The Slatest

Police Under Fire for “Bait Truck” Full of Shoes Left in Black Chicago Neighborhood

A line of police officers standing in the street. "Black Lives Matter" is chalked on the asphalt.
Police in Chicago are facing criticism for targeting black Englewood residents with a “bait truck.”
Scott Olson/Getty Images

Police in Chicago are under fire for reportedly parking a “bait truck” filled with expensive shoes in a predominantly black and low-income neighborhood in an apparent attempt to lure people into stealing them.

Residents of the Englewood neighborhood in southwest Chicago claim that last week, police left a partially opened truck stocked with Nike Air Force 1 sneakers and Christian Louboutin shoes in several places around the community, including near a basketball court where local kids play.

A video shot by Charles Mckenzie, a local crime-prevention community activist, shows residents confronting police on Thursday for trying to bait people into stealing the shoes. The video shows the truck that allegedly contains the shoes, along with a large crowd of officers and several police cars nearby. One resident chastises the group of officers, saying, “Y’all dirty, man. … It’s a setup, man!” Another video, shot by Martin G. Johnson—a self-described “crime chaser”—reportedly shows the same bait truck in a new location in the neighborhood on Friday. Johnson also characterizes the police’s actions as a setup.

The police have not responded publicly to the videos, and it is still unclear exactly which law enforcement agency is responsible for the bait truck operation in Englewood. McKenzie told Vox that some of the officers he filmed said they work for the federal government.

Last week’s incidents are part of a broader trend in policing across the U.S. In recent years, police departments have begun using bait devices more frequently in an attempt to reduce crime. Police intentionally place these objects—usually cars, bikes, or unattended packages—in high-crime areas in an effort to catch thieves in the act. So, for example, a bait bike might be left in a location where bike theft has been common recently, with the intention of catching serial offenders. The bait devices are typically outfitted with surveillance and tracking equipment so that police stationed nearby can quickly nab the people who take them.

The bait truck in Englewood provoked outrage among community members who say it is illustrative of a larger pattern of overpolicing in communities of color, particularly black neighborhoods, which punishes vulnerable people rather than meaningfully addressing the root causes of crime or poverty. In McKenzie’s video, one black resident can be heard asking a white police officer whether the police would deploy bait trucks in their own neighborhoods.

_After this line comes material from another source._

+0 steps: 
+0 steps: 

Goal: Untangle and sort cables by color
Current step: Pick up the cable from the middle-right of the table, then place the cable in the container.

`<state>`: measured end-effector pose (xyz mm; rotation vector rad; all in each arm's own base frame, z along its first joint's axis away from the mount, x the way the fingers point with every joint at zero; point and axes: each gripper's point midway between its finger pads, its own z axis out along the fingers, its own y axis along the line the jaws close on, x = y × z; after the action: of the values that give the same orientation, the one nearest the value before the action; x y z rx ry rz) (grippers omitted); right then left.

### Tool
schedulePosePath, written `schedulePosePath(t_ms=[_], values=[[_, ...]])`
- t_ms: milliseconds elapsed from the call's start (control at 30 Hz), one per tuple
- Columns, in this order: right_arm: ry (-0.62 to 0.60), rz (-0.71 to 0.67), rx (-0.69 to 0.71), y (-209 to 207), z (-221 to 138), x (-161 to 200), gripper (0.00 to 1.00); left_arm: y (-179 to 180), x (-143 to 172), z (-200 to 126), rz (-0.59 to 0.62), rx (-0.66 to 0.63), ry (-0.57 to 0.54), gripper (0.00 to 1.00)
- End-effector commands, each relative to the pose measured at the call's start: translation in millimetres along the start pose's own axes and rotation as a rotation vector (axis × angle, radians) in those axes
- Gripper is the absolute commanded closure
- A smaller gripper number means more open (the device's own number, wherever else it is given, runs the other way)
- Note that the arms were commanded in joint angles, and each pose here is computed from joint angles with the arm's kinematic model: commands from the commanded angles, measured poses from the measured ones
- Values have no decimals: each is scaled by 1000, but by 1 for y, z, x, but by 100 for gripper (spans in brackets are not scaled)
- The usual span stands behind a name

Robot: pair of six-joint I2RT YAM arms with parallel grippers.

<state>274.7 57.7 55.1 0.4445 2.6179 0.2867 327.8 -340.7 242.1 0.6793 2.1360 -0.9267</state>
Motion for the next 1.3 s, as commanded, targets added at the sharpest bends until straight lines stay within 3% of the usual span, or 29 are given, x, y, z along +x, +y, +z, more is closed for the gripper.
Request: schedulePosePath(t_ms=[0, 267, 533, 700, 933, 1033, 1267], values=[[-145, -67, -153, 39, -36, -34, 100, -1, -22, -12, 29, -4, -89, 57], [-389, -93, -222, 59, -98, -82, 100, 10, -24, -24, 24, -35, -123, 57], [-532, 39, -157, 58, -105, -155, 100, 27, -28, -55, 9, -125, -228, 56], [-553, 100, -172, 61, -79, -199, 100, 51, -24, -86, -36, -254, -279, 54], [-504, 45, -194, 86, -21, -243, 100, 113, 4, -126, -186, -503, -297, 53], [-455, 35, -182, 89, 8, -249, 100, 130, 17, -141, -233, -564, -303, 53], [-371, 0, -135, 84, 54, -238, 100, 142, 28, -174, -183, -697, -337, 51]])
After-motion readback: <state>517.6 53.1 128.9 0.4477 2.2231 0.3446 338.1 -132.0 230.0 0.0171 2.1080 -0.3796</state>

The apparent targeting of those on the basketball court compounded some residents’ frustration. “There were a lot of young guys playing basketball,” Mckenzie told Vox. “Why would they do that in the poorest communities to people who don’t have anything better?” Sneaker theft is not a well-documented issue in Englewood. In fact, in the past year, the neighborhood has experienced a notable decline in violent crimes and car theft, according to the Chicago Tribune.